The common factor, though, is that in all these cases I was engaged as an expert accountant, and that as an expert, I could use only my training and experience as an accountant to assist the Court. The principle comes from the very old case of Foulks –v- Chard (1783), in which John Smeaton, the man famous for designing a lighthouse which would survive storm and tempest at Eddystone, was giving evidence in a case concerning erosion of a coastline and silting of a harbour. Opposing counsel protested that he was expressing his opinion when giving evidence, but the judge overruled him, saying that he had often relied on Mr Smeaton’s assistance in such matters. From this came the rule that a man of science, when giving evidence, may express his opinion, but only within his own science.
So the expert witness industry developed, until now it seems that some cases need experts on a huge range of subjects, down to the follicles of the left nostril!
Some lawyers think the same must apply to mediations; that, because some deep and complex points of law are involved, the mediator needs to be a QC, or even one of the rapidly increasing band of retired judges who have trained as mediators.
Is this right? I respectfully say it is not.

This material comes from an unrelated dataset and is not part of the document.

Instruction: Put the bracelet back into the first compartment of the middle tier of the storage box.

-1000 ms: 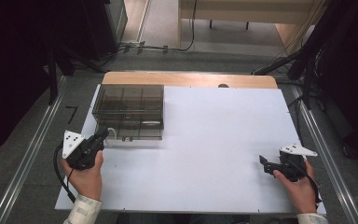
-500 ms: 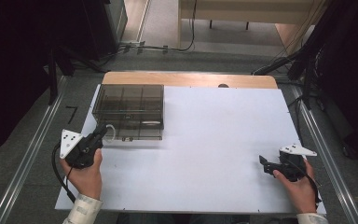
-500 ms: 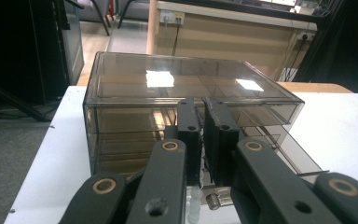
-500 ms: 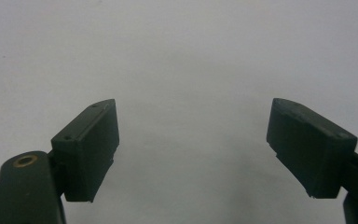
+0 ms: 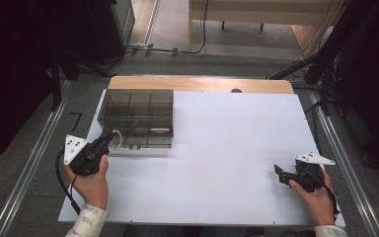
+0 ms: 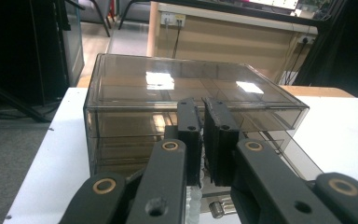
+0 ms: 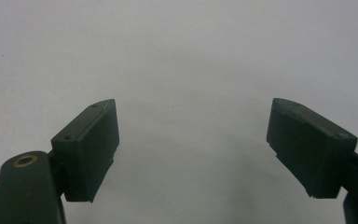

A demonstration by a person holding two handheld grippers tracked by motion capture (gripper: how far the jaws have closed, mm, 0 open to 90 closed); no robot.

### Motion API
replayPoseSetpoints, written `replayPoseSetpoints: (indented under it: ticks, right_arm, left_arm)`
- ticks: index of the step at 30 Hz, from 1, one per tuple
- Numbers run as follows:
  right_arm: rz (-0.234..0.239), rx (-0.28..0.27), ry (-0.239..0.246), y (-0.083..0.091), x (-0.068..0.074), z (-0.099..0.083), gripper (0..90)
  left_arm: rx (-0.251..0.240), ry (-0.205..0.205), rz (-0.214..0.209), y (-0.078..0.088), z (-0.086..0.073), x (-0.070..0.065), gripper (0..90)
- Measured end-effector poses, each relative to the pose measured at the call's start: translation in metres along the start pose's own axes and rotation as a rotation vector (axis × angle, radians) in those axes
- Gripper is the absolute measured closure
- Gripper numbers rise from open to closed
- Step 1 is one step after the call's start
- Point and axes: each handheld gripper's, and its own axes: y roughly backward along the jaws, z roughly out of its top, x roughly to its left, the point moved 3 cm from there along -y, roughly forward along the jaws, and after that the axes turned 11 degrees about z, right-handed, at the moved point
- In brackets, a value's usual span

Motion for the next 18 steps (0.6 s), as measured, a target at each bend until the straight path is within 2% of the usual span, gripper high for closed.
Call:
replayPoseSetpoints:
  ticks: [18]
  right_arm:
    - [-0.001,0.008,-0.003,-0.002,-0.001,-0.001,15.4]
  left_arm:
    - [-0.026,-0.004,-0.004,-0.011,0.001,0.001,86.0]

I do not denigrate retired judges, some of whom no doubt become excellent mediators (and I have had the privilege of co-mediating with Sir Alan Ward, retired Court of Appeal judge and now an excellent mediator) but I do say that it is not necessary to have as mediator a senior lawyer for a complex legal case, a QS for a construction case, a motor engineer for a vehicle case, a law cost draftsman for a costs case… Need I go on?
If such specialist mediators were required for each type of case, I would not have been able to mediate successfully disputes concerning all those things, plus boundaries and rights of way, Inheritance Act and ToLATA, defamation, and so on. And I have.

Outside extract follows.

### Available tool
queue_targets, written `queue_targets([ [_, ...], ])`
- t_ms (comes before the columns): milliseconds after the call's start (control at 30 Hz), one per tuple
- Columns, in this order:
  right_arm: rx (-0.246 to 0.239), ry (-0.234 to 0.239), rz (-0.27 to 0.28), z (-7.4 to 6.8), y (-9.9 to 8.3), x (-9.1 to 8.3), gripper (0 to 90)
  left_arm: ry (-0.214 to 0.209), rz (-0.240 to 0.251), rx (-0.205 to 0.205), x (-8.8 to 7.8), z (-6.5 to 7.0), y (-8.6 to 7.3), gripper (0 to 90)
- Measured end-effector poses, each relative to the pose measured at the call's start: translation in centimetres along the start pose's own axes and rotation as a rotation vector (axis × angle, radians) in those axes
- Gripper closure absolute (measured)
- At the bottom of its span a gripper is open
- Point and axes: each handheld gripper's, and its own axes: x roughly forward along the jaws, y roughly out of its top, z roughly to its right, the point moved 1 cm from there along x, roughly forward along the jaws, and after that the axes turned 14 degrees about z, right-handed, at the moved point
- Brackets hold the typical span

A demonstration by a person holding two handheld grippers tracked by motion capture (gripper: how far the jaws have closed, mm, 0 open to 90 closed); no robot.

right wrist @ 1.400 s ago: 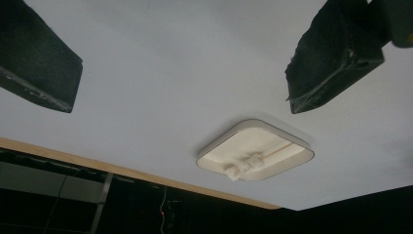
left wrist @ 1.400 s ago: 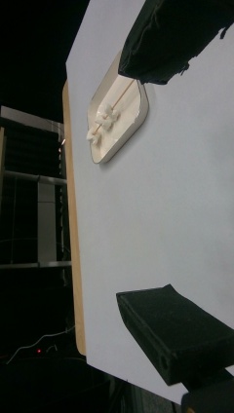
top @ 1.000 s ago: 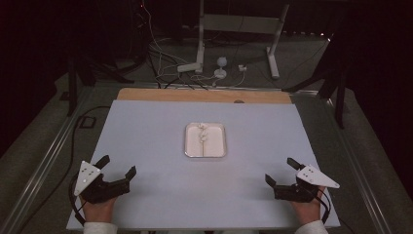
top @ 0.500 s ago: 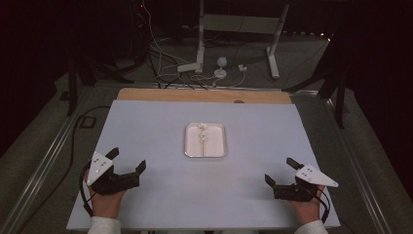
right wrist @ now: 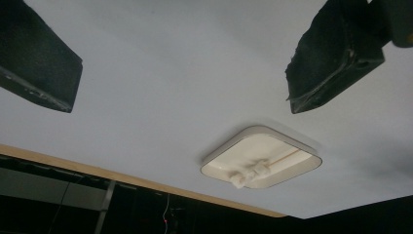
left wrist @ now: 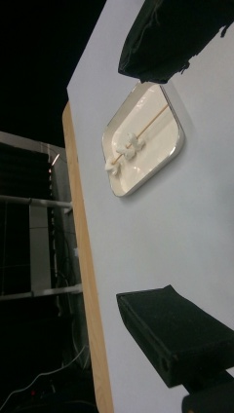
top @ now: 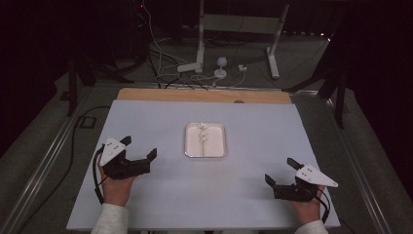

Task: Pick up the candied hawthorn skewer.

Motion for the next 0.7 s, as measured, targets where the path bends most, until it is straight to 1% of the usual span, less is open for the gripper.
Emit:
queue_targets([
  [67, -0.001, -0.001, -0.001, 0.0, 0.0, 0.0, 0.0, -0.002, -0.006, -0.008, 0.6, 0.0, 0.0, 0.5],
  [100, -0.001, -0.001, -0.001, 0.0, 0.0, 0.0, 0.0, -0.011, -0.004, -0.017, 1.0, 0.1, 0.0, 0.5],
  [200, -0.002, -0.002, -0.003, 0.0, 0.0, 0.0, 0.0, -0.011, -0.024, -0.026, 1.9, 0.3, 0.0, 0.5],
  [400, -0.003, -0.003, -0.006, 0.0, 0.0, 0.0, 0.0, -0.032, -0.065, -0.021, 4.1, 1.0, -0.5, 0.5],
  [700, -0.007, -0.004, -0.01, 0.0, 0.0, 0.1, 0.0, -0.084, -0.098, -0.009, 7.0, 2.3, -1.1, 0.5],
])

So how does a humble chartered accountant get involved in cases such as this? The answer is that, to start with, I was booked as a mediator on cases which the parties (or their lawyers) thought I would understand as an accountant – business valuations, partnership disputes, and so on. But then, seeing that the skills of a mediator are transferable, the same lawyers or their colleagues would book me as mediator because of my mediation skills alone.
The point is that the mediator can only listen, not give advice; so it is a waste having a senior lawyer as mediator because of his knowledge of the law. He can’t use it except to understand the papers initially, because if he starts to give advice, one is getting into evaluative mediation, whereas the model we use in the UK is facilitative mediation: the mediator is there to facilitate agreement between the parties.
Further, if there are very complex matters of law or technical issues, an expert in such matters is at risk of delving into the complexities, and getting bogged down in the detail. In mediation that is fatal; the discussion must be kept moving, big picture issues should be considered, and all effort should be put into finding the solution that the parties can live with.
Thus, after initial stating of cases, and after the pouring out of emotion in the early meetings (it happens!), the mediator should guide the parties to consider what they can live with, not who is right. The mediator’s listening skills are vital here; the mediator should have two ears and only one mouth, and I often say, only partly in jest, that all that every party needs is a good social worker!
The technical and deep legal issues should be set out in the Mediation Position Statement, so that everyone attending (including the mediator) understands the lingua franca of the particular industry or the legal concepts. After that, concentrate on the big issues and on what costs and management time may be saved by an agreement today, and you will be well on the way to satisfying your clients’ true needs – an end to the worry and expense of the dispute.
So in a word, forget about the specialist mediator and choose your mediator because he is good at mediation.